Abstract
Bone components participate in the regulation of hematopoietic stem cells in the adult mammal. Vitamin D regulates bone mineralization and is associated with pleiotropic effects in many cell types, including putative roles in hematopoietic differentiation. We report that deletion of the vitamin D receptor (VDR) in hematopoietic cells did not result in cell autonomous perturbation of hematopoietic stem cell or progenitor function. However, deletion of VDR in the microenvironment resulted in a marked accumulation of hematopoietic stem cells in the spleen that could be reversed by calcium dietary supplementation. These data suggest that VDR participates in restricting splenic hematopoiesis through maintenance of bone calcium homeostasis and are consistent with the concept that calcium regulation through VDR is a central participant in localizing adult hematopoiesis preferentially to bone marrow.
Introduction
Hematopoietic stem cell (HSC) function is influenced in part by the cells, extracellular matrix, and minerals of bone.1–6 To further investigate the interplay of hematopoiesis and bone, we evaluated the impact of deleting the vitamin D receptor (VDR).

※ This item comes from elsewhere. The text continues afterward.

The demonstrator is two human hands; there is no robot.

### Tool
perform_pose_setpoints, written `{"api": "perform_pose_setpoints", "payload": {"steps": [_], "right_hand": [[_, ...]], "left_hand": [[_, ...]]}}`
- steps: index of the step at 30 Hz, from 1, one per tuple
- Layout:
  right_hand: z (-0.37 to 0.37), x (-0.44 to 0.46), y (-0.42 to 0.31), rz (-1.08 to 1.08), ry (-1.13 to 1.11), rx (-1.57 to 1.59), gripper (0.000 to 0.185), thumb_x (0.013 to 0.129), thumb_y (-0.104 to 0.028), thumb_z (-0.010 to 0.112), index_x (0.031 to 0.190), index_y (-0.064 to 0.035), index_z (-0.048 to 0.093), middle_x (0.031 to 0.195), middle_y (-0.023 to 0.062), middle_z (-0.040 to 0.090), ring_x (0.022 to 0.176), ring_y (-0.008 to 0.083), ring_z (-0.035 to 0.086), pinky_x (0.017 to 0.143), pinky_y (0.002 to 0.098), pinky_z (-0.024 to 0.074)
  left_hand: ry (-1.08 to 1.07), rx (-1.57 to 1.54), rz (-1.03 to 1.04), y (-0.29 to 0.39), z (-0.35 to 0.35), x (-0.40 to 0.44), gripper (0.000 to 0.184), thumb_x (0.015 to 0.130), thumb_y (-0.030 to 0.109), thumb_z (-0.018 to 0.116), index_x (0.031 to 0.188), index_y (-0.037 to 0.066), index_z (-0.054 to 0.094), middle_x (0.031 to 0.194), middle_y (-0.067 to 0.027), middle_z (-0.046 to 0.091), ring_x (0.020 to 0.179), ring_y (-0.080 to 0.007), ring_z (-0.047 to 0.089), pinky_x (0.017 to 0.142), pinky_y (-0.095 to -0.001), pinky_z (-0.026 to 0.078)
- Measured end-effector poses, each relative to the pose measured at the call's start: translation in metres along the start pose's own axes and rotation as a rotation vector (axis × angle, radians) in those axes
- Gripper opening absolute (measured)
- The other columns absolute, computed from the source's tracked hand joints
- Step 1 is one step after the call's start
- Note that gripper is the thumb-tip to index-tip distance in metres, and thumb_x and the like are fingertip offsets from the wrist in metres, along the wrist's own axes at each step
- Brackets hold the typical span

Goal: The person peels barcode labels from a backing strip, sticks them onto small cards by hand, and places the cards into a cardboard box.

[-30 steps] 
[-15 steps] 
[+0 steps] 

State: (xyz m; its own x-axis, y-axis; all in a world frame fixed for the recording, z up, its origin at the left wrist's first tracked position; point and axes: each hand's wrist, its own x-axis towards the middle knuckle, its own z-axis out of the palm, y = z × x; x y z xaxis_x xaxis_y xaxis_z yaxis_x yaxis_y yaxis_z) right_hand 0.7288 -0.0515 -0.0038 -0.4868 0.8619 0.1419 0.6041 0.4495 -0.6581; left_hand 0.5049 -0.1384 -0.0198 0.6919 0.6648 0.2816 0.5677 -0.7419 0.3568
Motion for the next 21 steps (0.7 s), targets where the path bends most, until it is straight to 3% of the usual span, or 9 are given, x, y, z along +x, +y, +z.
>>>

Dihydroxyvitamin D is a well-known modulator of calcium homeostasis, bone integrity, and hematopoietic differentiation.7–9 Our studies indicate that the absence of the VDR has minimal effects on hematopoietic cell number and apparent differentiation but profound effects on primitive hematopoietic cell localization. The data suggest that localization is modulated by the effects of vitamin D on bone and calcium homeostasis.
Methods
VDR animals10 that were backcrossed 9 generations to C57Bl/6 were a kind gift of Marie Demay (Massachusetts General Hospital, Harvard Medical School, Boston, MA). Mice were maintained in a pathogen-free environment and fed irradiated chow: “normal diet” chow (supplied by the animal facility) contained 0% lactose, 1% calcium, and 2.4 IU vitamin D3 per gram chow, whereas “rescue diet” chow (Harlan Teklad) contained 20% lactose, 2.0% calcium, and 2.2 IU vitamin D per gram chow, as per previous publications.11,12 Detailed experimental protocols are described in the figure legends, and they are modified from those previously published.13–15 All animal procedures were approved by the Massachusetts General Hospital subcommittee on research animal care.
Results and discussion
To test whether VDR loss altered the location of primitive hematopoietic cells, we examined the spleens of VDR−/− mice fed a normal diet (“Methods”) for colony-forming unit cell (CFC) number. As shown in Figure 1A, VDR−/− mice have a significant increase in spleen CFCs. To test whether this phenotype extended to HSCs, we transplanted splenocytes in competition with bone marrow (BM) cells into irradiated recipients. As shown in Figure 1B, VDR−/− mice have a significant increase in long-term (16-week) total donor chimerism and in multilineage (B, T, and myeloid cell) engraftment. Because VDR−/− and VDR+/+ animals do not differ in total splenocyte number (Figure 1C), these data in combination with our transplantation data suggest that VDR−/− animals have increased HSC numbers in their spleens. However, this conclusion is not testable statistically because the transplantation experiments were performed using pooled donor cells, whereas the splenocyte counts were performed on individual mice. Together, our results indicate that VDR−/− have an increase in primitive splenic hematopoiesis.
Figure 1.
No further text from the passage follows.